Il y a quelques semaines, les directions de nos hôpitaux nous exhortaient à reporter toute opération non urgente pour être en mesure d’affronter cette épidémie déferlant sur nous. Cette réduction des programmes opératoires n’allait pas toucher toutes les spécialités de la même manière. On imagine bien, d’un côté, la chirurgie esthétique à l’arrêt complet, alors que d’un autre – les interventions sur les artères coronaires, par exemple –, on ne s’attend qu’à un léger fléchissement d’activité. Et mon équipe dans tout cela, où se situe-t-elle ? Eh bien, nous n’avons pas encore constaté de relâchement, même si celui-ci nous est annoncé. Ainsi donc, au début des restrictions, nous avons opéré chaque jour un enfant (dont trois nouveau-nés) et réalisé une transplantation cardiaque chez un adolescent. Deux autres nouveau-nés sont venus bousculer le programme établi.

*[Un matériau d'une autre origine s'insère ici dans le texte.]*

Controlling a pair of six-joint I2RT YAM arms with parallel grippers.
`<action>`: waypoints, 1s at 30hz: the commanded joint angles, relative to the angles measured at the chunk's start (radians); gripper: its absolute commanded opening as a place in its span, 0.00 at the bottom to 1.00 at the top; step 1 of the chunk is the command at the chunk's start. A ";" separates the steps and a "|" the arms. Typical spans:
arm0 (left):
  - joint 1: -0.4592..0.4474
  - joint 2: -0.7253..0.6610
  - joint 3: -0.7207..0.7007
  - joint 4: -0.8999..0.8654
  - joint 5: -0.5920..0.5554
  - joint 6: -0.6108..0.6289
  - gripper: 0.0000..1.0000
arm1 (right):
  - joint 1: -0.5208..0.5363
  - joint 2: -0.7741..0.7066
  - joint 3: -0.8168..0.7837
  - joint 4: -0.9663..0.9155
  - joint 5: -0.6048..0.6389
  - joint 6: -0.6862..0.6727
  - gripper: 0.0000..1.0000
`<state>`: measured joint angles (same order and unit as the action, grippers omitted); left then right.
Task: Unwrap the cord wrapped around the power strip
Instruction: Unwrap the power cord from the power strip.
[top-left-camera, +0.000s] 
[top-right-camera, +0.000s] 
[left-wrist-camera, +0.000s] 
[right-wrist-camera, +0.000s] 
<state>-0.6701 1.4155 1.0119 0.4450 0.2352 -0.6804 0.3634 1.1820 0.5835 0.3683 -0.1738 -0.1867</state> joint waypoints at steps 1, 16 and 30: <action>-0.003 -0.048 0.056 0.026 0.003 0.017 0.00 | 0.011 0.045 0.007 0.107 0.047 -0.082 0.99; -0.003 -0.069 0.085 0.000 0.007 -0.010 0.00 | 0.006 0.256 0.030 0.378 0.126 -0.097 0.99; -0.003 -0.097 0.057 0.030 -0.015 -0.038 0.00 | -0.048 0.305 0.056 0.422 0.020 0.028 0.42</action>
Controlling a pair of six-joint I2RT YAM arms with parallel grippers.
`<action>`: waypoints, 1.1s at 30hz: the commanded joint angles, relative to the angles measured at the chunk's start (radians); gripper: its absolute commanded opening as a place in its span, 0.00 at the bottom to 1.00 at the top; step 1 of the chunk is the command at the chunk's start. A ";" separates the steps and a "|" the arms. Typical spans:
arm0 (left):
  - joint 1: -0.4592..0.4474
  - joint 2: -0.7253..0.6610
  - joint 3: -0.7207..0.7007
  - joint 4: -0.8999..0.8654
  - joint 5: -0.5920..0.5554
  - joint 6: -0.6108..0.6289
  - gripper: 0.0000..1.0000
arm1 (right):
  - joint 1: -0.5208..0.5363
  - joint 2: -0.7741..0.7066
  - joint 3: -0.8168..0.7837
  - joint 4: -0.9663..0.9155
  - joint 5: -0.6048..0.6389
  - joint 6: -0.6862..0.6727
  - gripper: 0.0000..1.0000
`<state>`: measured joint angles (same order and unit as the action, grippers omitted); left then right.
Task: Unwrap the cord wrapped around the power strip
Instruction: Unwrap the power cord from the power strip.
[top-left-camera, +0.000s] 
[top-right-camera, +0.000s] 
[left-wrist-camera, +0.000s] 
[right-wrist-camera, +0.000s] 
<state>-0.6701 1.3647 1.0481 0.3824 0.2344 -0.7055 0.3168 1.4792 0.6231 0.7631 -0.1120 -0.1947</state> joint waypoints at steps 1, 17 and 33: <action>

Ni mon équipe ni moi-même ne sommes en première ligne pour accueillir et soigner les victimes de ce satané virus. Ce n’est donc pas nous qui méritons votre admiration, mais eux, ces appelés des tranchées: ces infirmières/iers et ces médecins bien sûr, mais aussi toutes ces personnes qui gravitent autour de ces malades. Ce sont eux qui, quotidiennement, s’aventurent dans ce chaudron viral, non sans se demander, parfois, s’ils ne sont pas en train de sacrifier une part de leur santé. Leur courage et leur dévouement ont des élans héroïques, chevaleresques. Ils rejoignent ceux de ces braves des temps anciens qui combattaient ces épidémies – comme ces vagues de typhus –, lesquelles emportaient, à chaque coup de faux, leur part de soignants.

Nous savons que vous aimeriez bien nous aider. Vous n’avez pourtant que ce confinement et peut-être vos prières à nous offrir. Mais offrez-les-nous ! L’un et l’autre nous aident, l’un et l’autre nous sont importants. Et peut-être encore ce dernier geste de reconnaissance : à 21 h, applaudissez nos soldats qui, au front, se battent avec tant de bravoure. Moi, je le fais avec une grosse cloche d’alpage. Elle a été fondue à mon nom par le papa d’un enfant à qui j’avais réparé le cœur. J’ai longtemps pensé qu’elle n’aurait qu’une valeur décorative, jusqu’à aujourd’hui où, tous les soirs, elle résonne de son grave carillon sur mon quartier.